Epidemiological characteristics of human coronaviruses among populations with acute respiratory infections: surveillance data from jing'an district, Shanghai, 2024–2025
Qi Shen, Shuiping Lu, Qingyuan Xu, Mengting Tang, Yi Li, Bing Shen, Mingyi Cai, Chenglong Xiong

TL;DR
This study analyzed human coronaviruses in respiratory infections in Shanghai, finding seasonal patterns and high rates in children and the elderly.
Contribution
The study provides updated surveillance data on HCoVs in the post-pandemic period, highlighting subtype-specific trends and co-infections.
Findings
HCoV-NL63 and HCoV-OC43 were the most common subtypes detected.
Children under 14 and adults over 65 were the most susceptible populations.
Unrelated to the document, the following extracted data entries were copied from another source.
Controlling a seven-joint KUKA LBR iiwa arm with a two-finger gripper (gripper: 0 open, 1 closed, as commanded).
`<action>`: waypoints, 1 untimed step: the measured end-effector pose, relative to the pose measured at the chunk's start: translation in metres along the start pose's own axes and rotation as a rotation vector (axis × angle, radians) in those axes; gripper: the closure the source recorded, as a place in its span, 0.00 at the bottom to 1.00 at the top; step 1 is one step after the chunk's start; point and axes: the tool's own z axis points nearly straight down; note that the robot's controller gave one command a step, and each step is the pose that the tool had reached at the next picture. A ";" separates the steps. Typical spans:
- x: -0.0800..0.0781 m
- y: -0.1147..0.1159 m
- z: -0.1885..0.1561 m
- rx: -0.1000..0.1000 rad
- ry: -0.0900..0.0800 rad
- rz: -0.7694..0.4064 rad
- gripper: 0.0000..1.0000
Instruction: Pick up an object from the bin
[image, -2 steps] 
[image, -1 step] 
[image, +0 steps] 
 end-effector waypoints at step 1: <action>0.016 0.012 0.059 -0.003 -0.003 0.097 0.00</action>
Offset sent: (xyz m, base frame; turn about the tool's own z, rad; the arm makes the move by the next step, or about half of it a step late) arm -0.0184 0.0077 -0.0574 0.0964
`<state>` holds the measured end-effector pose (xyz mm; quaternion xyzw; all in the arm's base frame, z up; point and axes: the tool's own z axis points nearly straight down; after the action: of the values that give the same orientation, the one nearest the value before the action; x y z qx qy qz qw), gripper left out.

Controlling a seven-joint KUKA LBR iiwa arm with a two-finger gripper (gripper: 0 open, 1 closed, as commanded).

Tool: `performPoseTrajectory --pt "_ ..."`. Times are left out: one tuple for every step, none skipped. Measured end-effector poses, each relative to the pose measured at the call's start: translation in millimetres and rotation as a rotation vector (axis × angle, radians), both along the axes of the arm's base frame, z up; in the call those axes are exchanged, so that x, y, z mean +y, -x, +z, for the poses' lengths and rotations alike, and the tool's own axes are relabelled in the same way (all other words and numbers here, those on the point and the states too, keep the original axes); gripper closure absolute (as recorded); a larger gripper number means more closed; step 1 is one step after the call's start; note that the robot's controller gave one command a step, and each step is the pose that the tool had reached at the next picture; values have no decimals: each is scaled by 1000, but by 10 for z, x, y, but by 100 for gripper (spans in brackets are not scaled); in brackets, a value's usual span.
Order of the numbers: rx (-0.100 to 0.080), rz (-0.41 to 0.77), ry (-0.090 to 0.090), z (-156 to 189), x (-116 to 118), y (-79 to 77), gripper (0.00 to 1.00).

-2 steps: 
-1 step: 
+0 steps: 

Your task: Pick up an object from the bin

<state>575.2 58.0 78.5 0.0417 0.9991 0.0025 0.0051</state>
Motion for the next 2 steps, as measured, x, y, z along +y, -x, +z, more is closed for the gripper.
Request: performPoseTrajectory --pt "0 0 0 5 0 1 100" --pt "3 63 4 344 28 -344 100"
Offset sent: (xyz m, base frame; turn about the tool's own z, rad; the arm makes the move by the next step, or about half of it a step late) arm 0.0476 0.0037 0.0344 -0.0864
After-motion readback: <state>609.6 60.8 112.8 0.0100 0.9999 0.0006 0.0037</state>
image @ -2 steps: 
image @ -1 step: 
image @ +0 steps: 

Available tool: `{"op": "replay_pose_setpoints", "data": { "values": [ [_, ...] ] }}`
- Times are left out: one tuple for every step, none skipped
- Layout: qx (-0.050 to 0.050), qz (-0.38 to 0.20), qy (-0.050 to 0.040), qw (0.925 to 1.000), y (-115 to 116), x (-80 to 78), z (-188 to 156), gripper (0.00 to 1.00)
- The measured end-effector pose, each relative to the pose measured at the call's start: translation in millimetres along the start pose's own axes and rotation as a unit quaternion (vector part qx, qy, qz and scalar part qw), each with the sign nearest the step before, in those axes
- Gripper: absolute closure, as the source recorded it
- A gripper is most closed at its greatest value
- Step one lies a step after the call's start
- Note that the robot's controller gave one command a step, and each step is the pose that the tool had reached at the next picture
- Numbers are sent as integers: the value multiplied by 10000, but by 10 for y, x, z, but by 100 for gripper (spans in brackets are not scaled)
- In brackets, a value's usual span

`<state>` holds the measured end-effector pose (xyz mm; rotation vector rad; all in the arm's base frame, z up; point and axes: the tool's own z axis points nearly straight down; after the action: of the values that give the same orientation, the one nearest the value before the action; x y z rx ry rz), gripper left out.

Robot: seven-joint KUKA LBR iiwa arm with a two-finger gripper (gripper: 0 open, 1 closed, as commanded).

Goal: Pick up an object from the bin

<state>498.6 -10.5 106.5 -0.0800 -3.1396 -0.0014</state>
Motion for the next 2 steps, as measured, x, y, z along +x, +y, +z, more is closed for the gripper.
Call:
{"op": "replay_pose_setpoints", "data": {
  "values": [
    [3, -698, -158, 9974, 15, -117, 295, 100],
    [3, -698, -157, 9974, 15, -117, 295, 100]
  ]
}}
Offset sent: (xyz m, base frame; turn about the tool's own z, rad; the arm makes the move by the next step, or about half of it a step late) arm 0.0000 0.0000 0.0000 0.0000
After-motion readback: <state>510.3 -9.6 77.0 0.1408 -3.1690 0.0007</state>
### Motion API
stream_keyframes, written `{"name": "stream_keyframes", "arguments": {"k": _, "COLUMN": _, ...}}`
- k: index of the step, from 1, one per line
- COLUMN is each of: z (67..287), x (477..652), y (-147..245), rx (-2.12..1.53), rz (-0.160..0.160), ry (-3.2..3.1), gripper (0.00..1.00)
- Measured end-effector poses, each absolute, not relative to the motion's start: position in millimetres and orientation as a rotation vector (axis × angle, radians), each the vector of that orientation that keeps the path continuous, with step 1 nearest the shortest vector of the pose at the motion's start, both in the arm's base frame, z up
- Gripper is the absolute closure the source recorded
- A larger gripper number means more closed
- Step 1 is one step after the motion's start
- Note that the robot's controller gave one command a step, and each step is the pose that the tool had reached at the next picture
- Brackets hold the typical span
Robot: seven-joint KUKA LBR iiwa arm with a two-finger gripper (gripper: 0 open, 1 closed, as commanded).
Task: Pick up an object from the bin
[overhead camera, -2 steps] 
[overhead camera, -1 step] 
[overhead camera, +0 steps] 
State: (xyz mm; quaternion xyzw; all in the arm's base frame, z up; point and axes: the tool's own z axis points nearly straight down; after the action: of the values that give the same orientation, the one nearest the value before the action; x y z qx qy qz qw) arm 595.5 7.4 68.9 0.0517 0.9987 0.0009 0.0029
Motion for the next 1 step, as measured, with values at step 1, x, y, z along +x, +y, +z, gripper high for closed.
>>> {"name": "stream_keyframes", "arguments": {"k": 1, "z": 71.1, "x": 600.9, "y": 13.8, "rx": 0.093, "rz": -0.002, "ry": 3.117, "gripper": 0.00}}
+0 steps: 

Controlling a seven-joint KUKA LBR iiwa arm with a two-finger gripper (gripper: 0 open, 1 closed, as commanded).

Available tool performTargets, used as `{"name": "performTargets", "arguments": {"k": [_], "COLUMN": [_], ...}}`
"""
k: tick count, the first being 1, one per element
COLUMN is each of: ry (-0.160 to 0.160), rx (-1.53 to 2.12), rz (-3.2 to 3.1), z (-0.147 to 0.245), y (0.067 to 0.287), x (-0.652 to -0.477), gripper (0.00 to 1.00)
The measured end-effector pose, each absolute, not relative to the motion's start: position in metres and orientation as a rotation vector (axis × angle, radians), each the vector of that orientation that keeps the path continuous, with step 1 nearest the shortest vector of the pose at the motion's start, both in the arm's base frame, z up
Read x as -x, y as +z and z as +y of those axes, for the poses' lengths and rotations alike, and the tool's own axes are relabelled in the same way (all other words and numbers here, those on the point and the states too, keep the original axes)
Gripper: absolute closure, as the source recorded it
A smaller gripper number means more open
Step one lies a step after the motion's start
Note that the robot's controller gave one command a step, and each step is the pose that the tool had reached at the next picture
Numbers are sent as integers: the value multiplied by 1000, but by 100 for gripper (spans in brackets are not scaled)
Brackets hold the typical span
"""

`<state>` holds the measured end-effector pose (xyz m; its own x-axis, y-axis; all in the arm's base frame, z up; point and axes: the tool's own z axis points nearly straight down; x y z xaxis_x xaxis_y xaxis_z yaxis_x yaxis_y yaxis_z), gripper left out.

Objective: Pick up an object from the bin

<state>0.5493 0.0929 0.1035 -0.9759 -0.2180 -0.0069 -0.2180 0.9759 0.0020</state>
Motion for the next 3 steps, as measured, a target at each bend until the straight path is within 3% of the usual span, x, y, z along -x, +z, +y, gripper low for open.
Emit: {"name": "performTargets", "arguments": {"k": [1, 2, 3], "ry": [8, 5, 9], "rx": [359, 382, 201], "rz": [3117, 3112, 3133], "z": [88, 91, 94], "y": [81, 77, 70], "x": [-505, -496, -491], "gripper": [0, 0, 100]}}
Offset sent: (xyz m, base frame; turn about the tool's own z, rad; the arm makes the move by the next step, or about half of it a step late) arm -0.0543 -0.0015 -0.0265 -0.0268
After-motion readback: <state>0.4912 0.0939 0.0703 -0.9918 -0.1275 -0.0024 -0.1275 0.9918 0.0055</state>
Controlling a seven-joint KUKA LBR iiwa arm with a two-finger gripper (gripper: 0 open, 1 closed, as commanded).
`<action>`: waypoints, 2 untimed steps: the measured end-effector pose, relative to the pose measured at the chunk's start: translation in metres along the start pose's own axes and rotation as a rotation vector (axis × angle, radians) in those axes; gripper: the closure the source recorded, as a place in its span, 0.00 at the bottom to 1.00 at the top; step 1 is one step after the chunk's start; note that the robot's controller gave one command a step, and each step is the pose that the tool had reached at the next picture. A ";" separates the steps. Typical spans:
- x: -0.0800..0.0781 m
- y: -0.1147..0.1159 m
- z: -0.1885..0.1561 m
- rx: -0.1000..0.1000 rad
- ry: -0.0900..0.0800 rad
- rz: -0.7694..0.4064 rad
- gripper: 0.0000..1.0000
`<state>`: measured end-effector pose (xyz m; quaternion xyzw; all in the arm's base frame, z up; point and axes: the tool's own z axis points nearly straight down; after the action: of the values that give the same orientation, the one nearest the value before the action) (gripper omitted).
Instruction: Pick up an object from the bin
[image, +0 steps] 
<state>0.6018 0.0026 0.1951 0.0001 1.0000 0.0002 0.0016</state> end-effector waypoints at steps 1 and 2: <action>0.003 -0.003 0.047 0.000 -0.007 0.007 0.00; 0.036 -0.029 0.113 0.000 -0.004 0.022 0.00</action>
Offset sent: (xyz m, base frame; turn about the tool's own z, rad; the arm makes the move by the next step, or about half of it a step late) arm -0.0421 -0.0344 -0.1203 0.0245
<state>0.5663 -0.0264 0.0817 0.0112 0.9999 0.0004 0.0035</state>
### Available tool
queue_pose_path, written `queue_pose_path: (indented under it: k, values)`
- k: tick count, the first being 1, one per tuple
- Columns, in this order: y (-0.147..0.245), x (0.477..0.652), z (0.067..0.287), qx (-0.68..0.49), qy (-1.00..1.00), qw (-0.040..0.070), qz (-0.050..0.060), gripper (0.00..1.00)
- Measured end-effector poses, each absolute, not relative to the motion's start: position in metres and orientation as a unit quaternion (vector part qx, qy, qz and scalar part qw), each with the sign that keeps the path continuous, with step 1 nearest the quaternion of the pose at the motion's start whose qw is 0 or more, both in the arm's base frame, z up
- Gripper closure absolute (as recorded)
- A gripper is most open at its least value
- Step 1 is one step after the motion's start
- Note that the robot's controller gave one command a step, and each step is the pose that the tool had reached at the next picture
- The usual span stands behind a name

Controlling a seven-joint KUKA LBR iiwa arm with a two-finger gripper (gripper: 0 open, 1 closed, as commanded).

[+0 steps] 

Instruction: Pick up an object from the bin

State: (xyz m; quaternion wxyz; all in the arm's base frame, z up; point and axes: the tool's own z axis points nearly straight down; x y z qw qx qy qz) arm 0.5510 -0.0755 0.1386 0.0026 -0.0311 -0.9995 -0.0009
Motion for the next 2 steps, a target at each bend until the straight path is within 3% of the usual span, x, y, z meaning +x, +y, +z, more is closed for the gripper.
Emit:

HCoVs showed seasonal patterns and frequent co-infections with other respiratory viruses.
Abstract
To investigate the epidemiological characteristics of common human coronaviruses (HCoVs) among populations with acute respiratory infections in the post-pandemic period. Detection data from the 2024–2025 comprehensive acute respiratory infection surveillance in Jing'an District, Shanghai, were analyzed using descriptive epidemiological methods to assess HCoVs' detection rates, demographic and seasonal patterns, co-infections, and their trends relative to influenza and other common respiratory viruses. A total of 4758 acute respiratory infection cases were included, with an overall detection rate of HCoVs of 4.9% (232/4758). HCoV-NL63 (53.9%, 125/232) and HCoV-OC43 (22.8%, 53/232) were the predominant subtypes. Children under 14 years and adults over 65 years constituted susceptible populations. Different subtypes peaking at different times. HCoV-NL63 was predominant during summer and…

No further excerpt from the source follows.